* Exercise description: Copy all lines below containing "outline".

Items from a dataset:
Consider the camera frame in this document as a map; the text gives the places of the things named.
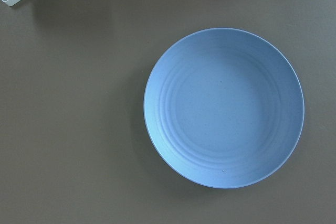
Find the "ceramic plate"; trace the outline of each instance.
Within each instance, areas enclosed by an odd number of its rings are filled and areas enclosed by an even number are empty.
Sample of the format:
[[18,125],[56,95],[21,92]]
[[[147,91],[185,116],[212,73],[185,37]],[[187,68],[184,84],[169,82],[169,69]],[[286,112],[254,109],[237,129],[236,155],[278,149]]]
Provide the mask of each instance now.
[[302,130],[303,95],[292,66],[269,42],[212,28],[162,55],[148,79],[144,116],[175,171],[201,185],[236,188],[288,159]]

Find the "gray table surface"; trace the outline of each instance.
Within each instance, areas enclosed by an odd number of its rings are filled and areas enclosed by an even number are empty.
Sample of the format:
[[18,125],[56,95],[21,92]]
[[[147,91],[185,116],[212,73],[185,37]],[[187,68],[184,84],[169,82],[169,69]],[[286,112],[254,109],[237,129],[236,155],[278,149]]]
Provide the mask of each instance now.
[[[0,223],[335,223],[336,0],[23,0],[0,19]],[[240,189],[178,175],[143,119],[155,62],[210,27],[266,38],[305,94],[292,156]]]

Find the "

* Response to the task:
Find the "ceramic plate"; trace the outline of each instance.
Find the "gray table surface"; trace the outline of each instance.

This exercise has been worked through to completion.